In Phase 0 you ran customer_etl and Clinker reported “5 records.” Phase 1 follows one of those records all the way through the engine. But first: what is a record? It’s the unit of data that flows through every pipeline, and it’s built from three vocabulary types you’ll see everywhere.

You’ll be able to: name the three types that make up a record (Value, Record, Schema) and explain how a CSV row becomes one. (We meet them shallowly here; Phase 2 opens each one up.)

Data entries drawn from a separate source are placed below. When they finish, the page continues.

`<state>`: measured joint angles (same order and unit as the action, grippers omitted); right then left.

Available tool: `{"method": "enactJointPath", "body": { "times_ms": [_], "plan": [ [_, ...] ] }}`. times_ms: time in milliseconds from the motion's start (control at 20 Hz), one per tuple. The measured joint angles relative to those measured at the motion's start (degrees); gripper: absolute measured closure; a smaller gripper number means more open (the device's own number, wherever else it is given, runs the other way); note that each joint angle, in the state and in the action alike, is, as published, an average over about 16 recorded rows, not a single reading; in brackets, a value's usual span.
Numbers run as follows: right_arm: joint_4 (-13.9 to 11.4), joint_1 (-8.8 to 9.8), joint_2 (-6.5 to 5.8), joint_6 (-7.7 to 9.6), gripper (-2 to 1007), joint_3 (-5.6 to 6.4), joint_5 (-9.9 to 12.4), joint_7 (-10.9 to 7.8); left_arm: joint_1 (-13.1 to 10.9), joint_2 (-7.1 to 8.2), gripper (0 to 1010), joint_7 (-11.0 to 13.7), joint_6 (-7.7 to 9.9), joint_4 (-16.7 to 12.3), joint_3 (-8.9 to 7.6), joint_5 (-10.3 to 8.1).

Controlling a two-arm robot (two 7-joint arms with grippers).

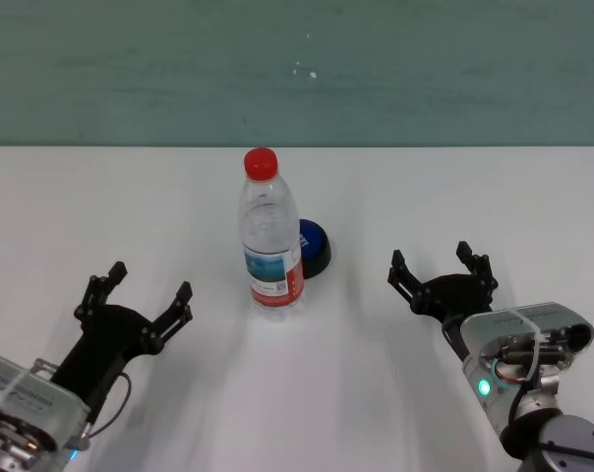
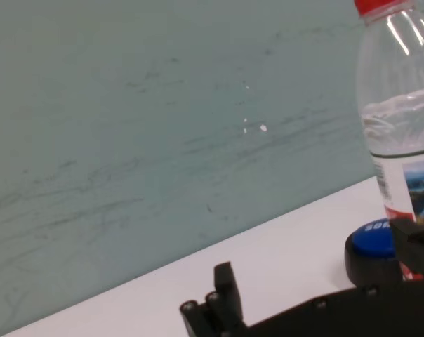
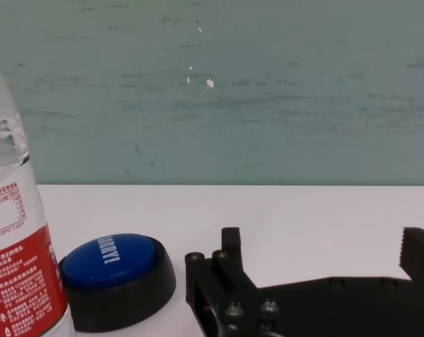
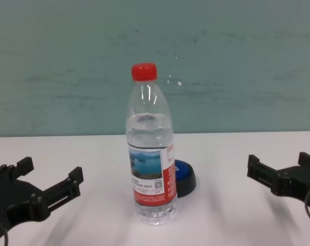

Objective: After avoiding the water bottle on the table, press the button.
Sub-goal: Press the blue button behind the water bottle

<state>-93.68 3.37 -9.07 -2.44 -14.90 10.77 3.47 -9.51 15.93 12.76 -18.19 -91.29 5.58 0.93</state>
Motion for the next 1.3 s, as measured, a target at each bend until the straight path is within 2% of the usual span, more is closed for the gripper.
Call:
{"method": "enactJointPath", "body": {
  "times_ms": [450, 750, 1000, 1300],
  "plan": [
    [0.0, 0.0, 0.0, 0.0, 1, 0.0, 0.0, 0.0, 0.6, -0.24, 10, 0.0, -0.11, 0.5, 0.18, -0.1],
    [0.0, 0.0, 0.0, 0.0, 1, 0.0, 0.0, 0.0, 1.2, -0.58, 10, -0.2, -0.93, 1.1, 0.44, 0.35],
    [0.0, 0.0, 0.0, 0.0, 1, 0.0, 0.0, 0.0, 1.6, -0.94, 10, -0.8, -1.91, 1.5, 0.79, 1.48],
    [0.0, 0.0, 0.0, 0.0, 1, 0.0, 0.0, 0.0, 1.7, -1.22, 10, -1.7, -3.17, 1.6, 1.33, 3.65]
  ]
}}
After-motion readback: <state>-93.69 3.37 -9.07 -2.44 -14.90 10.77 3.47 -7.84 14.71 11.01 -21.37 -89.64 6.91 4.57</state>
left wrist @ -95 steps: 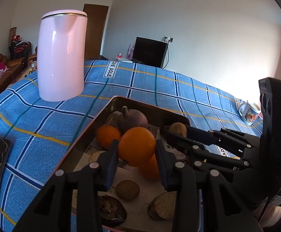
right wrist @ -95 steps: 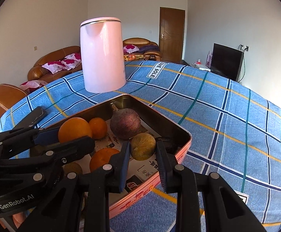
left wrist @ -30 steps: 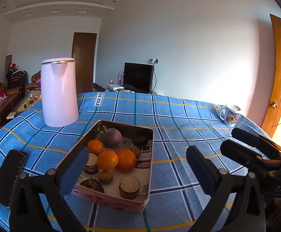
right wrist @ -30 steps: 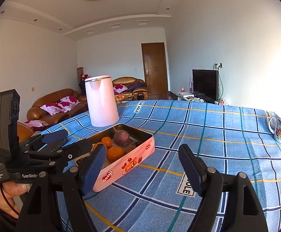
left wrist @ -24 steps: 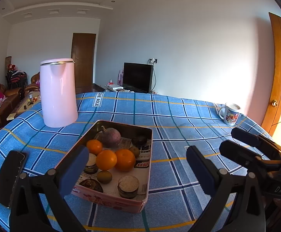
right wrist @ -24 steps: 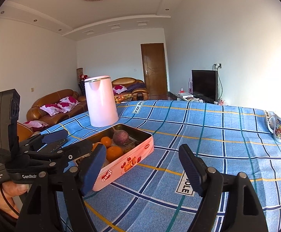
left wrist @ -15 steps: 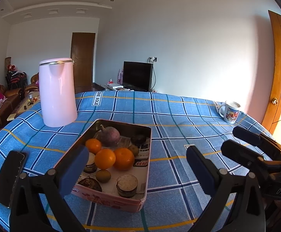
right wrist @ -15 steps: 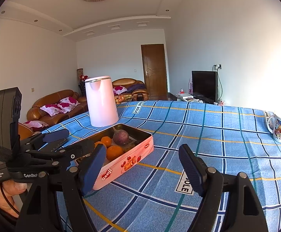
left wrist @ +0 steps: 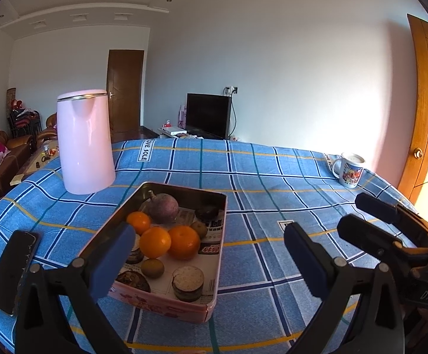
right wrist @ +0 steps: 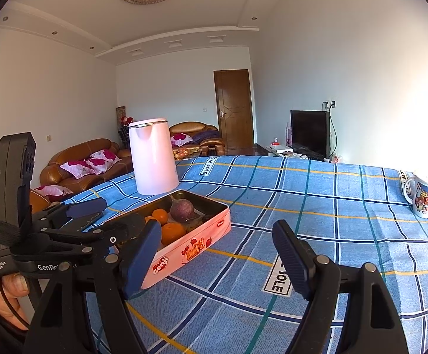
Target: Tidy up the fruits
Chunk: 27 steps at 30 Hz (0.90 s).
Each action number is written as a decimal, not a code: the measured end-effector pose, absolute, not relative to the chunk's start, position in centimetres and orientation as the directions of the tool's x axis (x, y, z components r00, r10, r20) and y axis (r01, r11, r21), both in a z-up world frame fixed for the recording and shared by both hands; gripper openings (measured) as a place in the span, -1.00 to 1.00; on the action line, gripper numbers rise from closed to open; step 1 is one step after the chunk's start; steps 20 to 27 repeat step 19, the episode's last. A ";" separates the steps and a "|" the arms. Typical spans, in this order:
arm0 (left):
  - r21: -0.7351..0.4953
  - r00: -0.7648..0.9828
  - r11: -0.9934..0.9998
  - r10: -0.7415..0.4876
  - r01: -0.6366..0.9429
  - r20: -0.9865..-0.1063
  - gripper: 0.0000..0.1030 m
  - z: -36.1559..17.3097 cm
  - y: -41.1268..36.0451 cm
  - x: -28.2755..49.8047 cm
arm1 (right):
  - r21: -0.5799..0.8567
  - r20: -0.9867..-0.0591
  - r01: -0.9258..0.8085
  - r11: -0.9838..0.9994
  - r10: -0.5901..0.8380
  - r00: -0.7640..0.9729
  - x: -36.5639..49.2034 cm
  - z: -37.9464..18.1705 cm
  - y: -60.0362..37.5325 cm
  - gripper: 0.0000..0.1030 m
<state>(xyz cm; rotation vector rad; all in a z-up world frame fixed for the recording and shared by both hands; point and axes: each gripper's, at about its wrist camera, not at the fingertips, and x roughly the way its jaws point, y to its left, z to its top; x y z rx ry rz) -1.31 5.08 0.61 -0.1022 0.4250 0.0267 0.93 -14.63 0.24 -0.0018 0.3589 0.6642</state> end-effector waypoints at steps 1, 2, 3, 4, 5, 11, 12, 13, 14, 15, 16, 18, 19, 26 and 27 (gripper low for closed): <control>-0.095 0.912 0.995 0.000 -0.043 -0.411 1.00 0.6 5.0 -1.3 | 0.112 -0.325 -0.603 0.790 0.602 0.729 0.9 0.2 -14.7 0.53; -0.098 0.912 0.994 -0.002 -0.042 -0.410 1.00 0.7 5.0 -1.4 | 0.113 -0.326 -0.601 0.791 0.601 0.730 0.9 0.2 -14.8 0.53; -0.100 0.913 0.994 -0.001 -0.043 -0.408 1.00 0.7 5.0 -1.4 | 0.113 -0.326 -0.600 0.792 0.600 0.730 1.0 0.2 -14.8 0.53; -0.100 0.914 0.994 -0.002 -0.042 -0.406 1.00 0.7 5.0 -1.4 | 0.115 -0.326 -0.598 0.793 0.599 0.731 1.0 0.1 -14.9 0.53; -0.098 0.913 0.994 -0.002 -0.042 -0.407 1.00 0.7 5.0 -1.4 | 0.117 -0.327 -0.597 0.794 0.599 0.731 1.1 0.1 -15.0 0.53; -0.097 0.910 0.994 0.001 -0.045 -0.415 1.00 0.4 5.0 -1.2 | 0.122 -0.329 -0.595 0.795 0.598 0.731 1.2 0.0 -15.1 0.53; -0.094 0.909 0.994 0.003 -0.046 -0.417 1.00 0.4 5.0 -1.1 | 0.123 -0.330 -0.595 0.795 0.598 0.731 1.1 0.0 -15.1 0.53; -0.092 0.910 0.995 0.007 -0.049 -0.415 1.00 0.4 4.9 -1.2 | 0.123 -0.330 -0.594 0.795 0.597 0.731 1.1 0.0 -15.1 0.53; -0.091 0.911 0.995 0.007 -0.049 -0.412 1.00 0.4 4.9 -1.2 | 0.123 -0.331 -0.593 0.795 0.597 0.731 1.1 0.0 -15.1 0.53; -0.092 0.911 0.995 0.005 -0.047 -0.413 1.00 0.3 4.9 -1.2 | 0.123 -0.331 -0.592 0.796 0.595 0.732 1.1 -0.1 -15.1 0.53; -0.094 0.909 0.995 0.002 -0.045 -0.418 1.00 0.3 4.9 -1.2 | 0.124 -0.333 -0.590 0.798 0.594 0.732 1.1 -0.1 -15.2 0.53; -0.094 0.908 0.995 0.000 -0.043 -0.419 1.00 0.2 4.9 -1.2 | 0.123 -0.339 -0.586 0.801 0.589 0.734 1.3 -0.2 -15.3 0.53; -0.091 0.907 0.995 0.001 -0.043 -0.421 1.00 0.2 4.9 -1.2 | 0.119 -0.342 -0.580 0.806 0.582 0.738 1.4 -0.3 -15.5 0.53; -0.091 0.907 0.995 0.001 -0.043 -0.421 1.00 0.2 4.9 -1.2 | 0.119 -0.342 -0.580 0.806 0.582 0.738 1.4 -0.3 -15.5 0.53; -0.091 0.907 0.995 0.001 -0.043 -0.421 1.00 0.2 4.9 -1.2 | 0.119 -0.342 -0.580 0.806 0.582 0.738 1.4 -0.3 -15.5 0.53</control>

Every single cell of data in Clinker is one Value — a closed set of nine shapes (null, bool, integer, float, string, date, datetime, array, map):

clinker-record ·value.rs ·Value type @47d2e12
pub enum Value {
Null,
Bool(bool),
Integer(i64),
Float(f64),
String(FieldStr),
Date(NaiveDate),
DateTime(NaiveDateTime),
Array(Vec<Value>),
Map(Box<IndexMap<Box<str>, Value>>),
}

When the CSV source reads Alice’s row, it doesn’t guess types — it reads every field as a string (Value::String). Turning "15200" into a number is a later step (a transform’s job), not the reader’s. So right after reading, Alice is a row of strings.

A Record is one row: a list of Values lined up against a Schema that names the columns.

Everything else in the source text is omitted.